Hukumannya adalah dera seratus kali dan rajam. Rajam adalah hukuman mati dengan
cara dilempar menggunakan batu atau sejenisnya. Sedangkan ghairu muhshan adalah
perzinaan yang dilakukan oleh orang yang belum menikah. Sanksi hukumannya ada
dua, yaitu dera seratus kali dan diasingkan selama setahun. Dasarnya adalah:
“perempuan yang
berzina dan laki-laki yang berzina, Maka deralah tiap-tiap seorang dari
keduanya seratus kali dera, dan janganlah belas kasihan kepada keduanya
mencegah kamu untuk (menjalankan) agama Allah, jika kamu beriman kepada Allah,
dan hari akhirat, dan hendaklah (pelaksanaan) hukuman mereka disaksikan oleh
sekumpulan orang-orang yang beriman.” (Qs. 4:2)
Pembuktian
tindak pidana zina yaitu dengan 4 orang saksi (Qs. 4:15), pengakuan dan qarinah
(bukti atau petunjuk). Syarat saksi adalah dewasa, berakal, kuat ingatan,
dapat berbicara, melihat, adil, Islam, dan laki-laki. Bukti dengan pengakuan
harus dinyatakan 4 kali, pengakuan harus jelas dan rinci, tidak terpaksa, dan
sadar.
2. Qadzaf
Qadzaf
adalah menuduh orang berbuat zina atau tuduhan yang menghilangkan nasabnya.
Dasarnya adalah:
“Dan
orang-orang yang menuduh wanita-wanita yang baik-baik (berbuat zina) dan mereka
tidak mendatangkan empat orang saksi, Maka deralah mereka (yang menuduh itu)

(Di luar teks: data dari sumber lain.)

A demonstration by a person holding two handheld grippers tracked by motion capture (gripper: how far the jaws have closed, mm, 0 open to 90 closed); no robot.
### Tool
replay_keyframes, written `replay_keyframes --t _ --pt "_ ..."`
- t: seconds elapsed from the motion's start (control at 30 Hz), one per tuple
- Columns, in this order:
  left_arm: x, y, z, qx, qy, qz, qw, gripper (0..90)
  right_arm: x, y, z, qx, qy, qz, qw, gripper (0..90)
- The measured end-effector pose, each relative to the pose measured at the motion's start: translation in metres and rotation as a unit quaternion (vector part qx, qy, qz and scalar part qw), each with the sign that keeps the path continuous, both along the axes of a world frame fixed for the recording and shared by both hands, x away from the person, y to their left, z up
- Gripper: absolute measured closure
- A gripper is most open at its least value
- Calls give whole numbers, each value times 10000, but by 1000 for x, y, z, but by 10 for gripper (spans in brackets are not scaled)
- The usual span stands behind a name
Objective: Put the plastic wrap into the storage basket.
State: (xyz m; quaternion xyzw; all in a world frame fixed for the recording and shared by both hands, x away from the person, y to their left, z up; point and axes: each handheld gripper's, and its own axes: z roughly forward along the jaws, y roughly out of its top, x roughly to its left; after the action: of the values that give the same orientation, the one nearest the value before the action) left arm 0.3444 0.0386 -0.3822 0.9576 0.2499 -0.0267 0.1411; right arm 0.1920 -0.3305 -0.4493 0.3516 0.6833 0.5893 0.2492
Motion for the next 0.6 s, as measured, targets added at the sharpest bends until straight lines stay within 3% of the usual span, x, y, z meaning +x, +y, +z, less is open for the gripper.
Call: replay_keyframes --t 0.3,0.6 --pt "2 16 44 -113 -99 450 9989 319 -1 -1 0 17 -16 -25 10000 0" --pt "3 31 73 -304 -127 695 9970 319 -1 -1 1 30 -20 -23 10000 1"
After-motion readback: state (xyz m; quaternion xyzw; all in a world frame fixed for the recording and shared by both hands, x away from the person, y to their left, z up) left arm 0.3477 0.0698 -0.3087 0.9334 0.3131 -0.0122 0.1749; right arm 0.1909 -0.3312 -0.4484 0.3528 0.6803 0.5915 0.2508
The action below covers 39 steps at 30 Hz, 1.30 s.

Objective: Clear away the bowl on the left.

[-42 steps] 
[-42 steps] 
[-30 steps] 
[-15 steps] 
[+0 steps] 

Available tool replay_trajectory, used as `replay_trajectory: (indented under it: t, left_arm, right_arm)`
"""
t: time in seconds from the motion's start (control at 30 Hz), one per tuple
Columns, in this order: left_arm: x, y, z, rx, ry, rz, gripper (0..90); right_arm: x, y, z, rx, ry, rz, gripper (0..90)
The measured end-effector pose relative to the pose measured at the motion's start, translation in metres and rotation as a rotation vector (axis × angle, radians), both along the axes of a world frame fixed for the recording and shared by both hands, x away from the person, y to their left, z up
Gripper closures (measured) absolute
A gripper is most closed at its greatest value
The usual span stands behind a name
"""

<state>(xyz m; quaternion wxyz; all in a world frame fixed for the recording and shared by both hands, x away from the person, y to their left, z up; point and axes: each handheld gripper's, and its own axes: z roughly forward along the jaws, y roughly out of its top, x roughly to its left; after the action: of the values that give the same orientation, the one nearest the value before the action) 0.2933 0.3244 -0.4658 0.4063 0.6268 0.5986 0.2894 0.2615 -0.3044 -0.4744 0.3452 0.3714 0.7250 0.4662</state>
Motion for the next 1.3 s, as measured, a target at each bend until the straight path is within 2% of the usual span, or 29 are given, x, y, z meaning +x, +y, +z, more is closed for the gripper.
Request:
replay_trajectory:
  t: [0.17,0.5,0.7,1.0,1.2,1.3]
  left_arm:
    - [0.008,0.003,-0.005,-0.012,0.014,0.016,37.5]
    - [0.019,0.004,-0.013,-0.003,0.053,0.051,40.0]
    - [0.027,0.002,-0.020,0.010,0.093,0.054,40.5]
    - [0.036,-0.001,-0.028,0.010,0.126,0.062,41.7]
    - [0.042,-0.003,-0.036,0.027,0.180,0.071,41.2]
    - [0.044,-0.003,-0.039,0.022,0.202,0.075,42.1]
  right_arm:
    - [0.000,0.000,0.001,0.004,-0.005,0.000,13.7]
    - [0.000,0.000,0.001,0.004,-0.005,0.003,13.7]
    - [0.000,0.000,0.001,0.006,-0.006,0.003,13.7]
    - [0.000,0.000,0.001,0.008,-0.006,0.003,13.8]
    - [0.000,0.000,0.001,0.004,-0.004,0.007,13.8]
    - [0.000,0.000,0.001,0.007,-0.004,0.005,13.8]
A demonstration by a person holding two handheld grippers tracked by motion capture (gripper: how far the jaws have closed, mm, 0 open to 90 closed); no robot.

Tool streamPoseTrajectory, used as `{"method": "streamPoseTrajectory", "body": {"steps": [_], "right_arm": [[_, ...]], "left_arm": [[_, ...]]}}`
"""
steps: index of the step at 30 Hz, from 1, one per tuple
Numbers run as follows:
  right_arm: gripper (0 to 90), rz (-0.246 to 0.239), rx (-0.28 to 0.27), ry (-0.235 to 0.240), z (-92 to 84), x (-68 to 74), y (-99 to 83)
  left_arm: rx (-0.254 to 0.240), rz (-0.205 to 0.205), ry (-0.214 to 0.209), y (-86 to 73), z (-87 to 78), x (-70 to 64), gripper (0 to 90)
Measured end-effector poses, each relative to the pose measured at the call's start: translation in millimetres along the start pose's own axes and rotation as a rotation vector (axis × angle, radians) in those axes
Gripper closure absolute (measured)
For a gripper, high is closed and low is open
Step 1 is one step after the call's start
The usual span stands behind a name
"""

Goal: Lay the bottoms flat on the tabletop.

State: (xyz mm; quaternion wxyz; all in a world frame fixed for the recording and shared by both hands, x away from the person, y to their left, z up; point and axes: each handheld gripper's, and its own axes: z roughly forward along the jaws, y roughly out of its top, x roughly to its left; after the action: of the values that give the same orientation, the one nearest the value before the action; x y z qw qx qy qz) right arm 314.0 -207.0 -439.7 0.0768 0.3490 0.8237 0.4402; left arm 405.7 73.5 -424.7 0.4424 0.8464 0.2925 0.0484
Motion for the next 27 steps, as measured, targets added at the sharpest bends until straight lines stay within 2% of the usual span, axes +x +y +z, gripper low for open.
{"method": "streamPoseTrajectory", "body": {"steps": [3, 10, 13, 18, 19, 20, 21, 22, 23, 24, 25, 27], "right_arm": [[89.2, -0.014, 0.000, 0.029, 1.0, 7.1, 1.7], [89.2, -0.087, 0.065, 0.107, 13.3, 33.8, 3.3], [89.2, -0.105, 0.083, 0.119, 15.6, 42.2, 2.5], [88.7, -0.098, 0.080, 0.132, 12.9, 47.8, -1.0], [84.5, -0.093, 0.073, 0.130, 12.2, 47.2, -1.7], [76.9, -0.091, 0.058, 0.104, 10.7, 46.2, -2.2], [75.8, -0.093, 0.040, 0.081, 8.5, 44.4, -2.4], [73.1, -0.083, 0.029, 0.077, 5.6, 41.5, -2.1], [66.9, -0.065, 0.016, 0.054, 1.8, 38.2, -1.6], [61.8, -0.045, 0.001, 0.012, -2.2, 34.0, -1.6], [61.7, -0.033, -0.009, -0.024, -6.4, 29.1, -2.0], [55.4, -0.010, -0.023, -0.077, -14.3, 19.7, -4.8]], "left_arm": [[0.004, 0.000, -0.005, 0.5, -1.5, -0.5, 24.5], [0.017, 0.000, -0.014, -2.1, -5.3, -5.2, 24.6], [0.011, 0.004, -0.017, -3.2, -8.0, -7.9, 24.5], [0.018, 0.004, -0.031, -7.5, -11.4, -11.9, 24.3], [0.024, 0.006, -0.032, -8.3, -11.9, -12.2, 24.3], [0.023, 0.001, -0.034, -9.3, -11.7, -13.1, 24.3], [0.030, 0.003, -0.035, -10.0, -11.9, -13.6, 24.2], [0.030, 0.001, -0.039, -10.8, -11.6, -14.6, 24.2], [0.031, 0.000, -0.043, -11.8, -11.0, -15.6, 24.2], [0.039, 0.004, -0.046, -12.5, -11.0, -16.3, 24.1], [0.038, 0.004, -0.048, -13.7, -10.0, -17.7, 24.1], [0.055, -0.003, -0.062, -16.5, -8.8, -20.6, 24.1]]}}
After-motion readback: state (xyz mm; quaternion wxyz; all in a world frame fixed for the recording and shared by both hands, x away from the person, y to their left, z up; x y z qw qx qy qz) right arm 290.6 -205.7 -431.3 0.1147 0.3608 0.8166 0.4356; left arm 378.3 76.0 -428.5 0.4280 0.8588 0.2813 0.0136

delapan puluh kali dera, dan janganlah kamu terima kesaksian mereka buat
selama-lamanya. dan mereka Itulah orang-orang yang fasik.” (Qs. 24:4)
Unsur-unsur tindak pidana qadzaf adalah:
a.
Adanya tuduhan zina atau menghilangkan
nasab
b.
Orang yang dituduh adalah muhshan
Hukuman
bagi tindak pidana qadzaf terdiri dari hukuman pokok dan hukuman tambahan.
Hukuman pokok adalah dera 80 kali, sedangkan hukuman tambahan adalah tidak
diterima kesaksiannya untuk selama-lamanya.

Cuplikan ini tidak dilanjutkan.